FTC tightens enforcement on phishing attacks.
The US Federal Trade Commission (FTC) has issued enforcement orders against two companies – American education tech company Chegg, and online alcohol delivery service Drizly – for security lapses that resulted in customer data breaches. The FTC alleges that the companies deceived their customers about the security of their data, and that the companies’ security practices were unfair to consumers, JDSupra reports. Chegg was found to be storing sensitive student data and tutoring videos on the cloud in Amazon Web Services (AWS) S3 storage buckets. It was determined that Chegg was using outdated encryption technologies, and that some of the data was being stored in plain text. As well, employee security training and password hygiene were lacking, and some employees were given access to the sensitive student data unnecessarily. As a result, Chegg was hit with four recent cyberattacks, three of which stemmed from phishing operations. In the case of Drizly, a cybercriminal hacked into Drizly files being stored on Github that gave them access to credentials for accessing Drizly’s AWS files, which contained the personal data of 2.5 million customers. Both companies will be required to delete customer data as soon as it is no longer needed and adopt phishing-resistant multi-factor authentication for employees. Drizly must also provide an MFA option for customers.
Wyoming governor invests in cybersecurity.

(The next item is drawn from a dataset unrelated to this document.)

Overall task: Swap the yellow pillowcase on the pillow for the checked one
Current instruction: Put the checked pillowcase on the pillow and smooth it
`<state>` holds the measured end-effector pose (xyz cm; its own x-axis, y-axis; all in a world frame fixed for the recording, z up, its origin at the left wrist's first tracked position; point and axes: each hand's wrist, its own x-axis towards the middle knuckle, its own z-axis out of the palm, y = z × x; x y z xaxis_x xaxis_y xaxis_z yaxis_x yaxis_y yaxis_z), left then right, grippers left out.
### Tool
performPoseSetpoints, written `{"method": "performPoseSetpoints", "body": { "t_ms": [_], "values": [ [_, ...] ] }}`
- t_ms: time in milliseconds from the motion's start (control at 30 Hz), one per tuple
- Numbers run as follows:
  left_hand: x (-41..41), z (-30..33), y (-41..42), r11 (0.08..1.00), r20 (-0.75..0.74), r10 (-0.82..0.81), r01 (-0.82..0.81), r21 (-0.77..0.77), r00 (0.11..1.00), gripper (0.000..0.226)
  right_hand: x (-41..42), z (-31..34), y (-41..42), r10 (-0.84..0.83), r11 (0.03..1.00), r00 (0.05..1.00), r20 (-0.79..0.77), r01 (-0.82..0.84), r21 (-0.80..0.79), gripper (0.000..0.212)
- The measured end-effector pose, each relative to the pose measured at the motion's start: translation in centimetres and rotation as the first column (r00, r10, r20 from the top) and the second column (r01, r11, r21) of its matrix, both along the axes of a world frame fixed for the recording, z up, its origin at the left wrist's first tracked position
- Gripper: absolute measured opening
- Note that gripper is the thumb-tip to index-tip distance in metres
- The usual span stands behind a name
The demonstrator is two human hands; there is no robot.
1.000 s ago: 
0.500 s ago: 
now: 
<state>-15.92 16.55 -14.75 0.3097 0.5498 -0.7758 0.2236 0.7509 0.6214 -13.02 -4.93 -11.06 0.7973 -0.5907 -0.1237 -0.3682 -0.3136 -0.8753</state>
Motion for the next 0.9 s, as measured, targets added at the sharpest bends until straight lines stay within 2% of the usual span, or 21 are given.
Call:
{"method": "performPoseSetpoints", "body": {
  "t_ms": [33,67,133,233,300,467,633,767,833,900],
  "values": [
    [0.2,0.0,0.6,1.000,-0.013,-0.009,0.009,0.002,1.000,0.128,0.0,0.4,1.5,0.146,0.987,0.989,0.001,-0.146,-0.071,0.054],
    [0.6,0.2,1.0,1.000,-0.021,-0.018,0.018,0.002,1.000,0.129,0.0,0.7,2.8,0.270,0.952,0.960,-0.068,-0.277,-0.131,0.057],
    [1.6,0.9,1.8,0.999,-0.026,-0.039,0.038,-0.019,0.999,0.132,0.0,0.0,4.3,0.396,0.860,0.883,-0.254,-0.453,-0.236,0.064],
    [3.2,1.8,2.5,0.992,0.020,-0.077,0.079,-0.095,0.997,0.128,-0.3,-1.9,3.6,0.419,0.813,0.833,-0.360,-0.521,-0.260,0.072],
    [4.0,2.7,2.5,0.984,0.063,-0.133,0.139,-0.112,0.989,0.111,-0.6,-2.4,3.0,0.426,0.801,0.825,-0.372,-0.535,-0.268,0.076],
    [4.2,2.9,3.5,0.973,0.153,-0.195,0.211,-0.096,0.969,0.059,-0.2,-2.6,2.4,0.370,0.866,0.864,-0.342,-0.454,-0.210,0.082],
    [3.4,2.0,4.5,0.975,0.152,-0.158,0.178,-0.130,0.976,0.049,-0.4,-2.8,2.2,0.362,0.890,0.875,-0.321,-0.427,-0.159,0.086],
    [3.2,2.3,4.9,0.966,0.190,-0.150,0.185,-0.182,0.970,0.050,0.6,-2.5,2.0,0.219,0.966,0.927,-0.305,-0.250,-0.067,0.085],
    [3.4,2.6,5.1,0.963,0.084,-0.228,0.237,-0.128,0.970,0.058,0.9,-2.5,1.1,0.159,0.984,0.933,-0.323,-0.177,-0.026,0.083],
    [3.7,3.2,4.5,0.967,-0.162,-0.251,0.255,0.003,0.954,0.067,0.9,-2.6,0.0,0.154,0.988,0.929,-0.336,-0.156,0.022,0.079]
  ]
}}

The governor of the US state of Wyoming is requesting to allocate $7.2 million of the state’s supplemental budget to improving the state’s cyber protection efforts. Gordon wrote in his supplemental budget report, “Attacks on Wyoming institutions are increasing, and the risk of a successful attack is now magnified as well. Fortunately, we are making progress in defending our agencies.” As the Cowboy State Daily reports, In recent years, the state has suffered a range of cyber incidents, including attacks targeting Eastern Wyoming College and Campbell County Health. The Wyoming Department of Enterprise Technology Services (ETS) found that over the past year there has been a rise in cybersecurity threats, both in sophistication and volume, and detected critical vulnerabilities in eighty-eight agency applications. This year ETS established Wyoming’s first state government Security Operations Center and developed a partnership with the US Department of Homeland Security's Cybersecurity and Infrastructure Security Agency. Governor Gordon has requested $74,131 in salary for a sworn peace officer at the Wyoming Gaming Commission to investigate online fraud, and ETS plans to develop a cybersecurity framework that will help implement a “whole-of-state” approach to fighting cybercrime.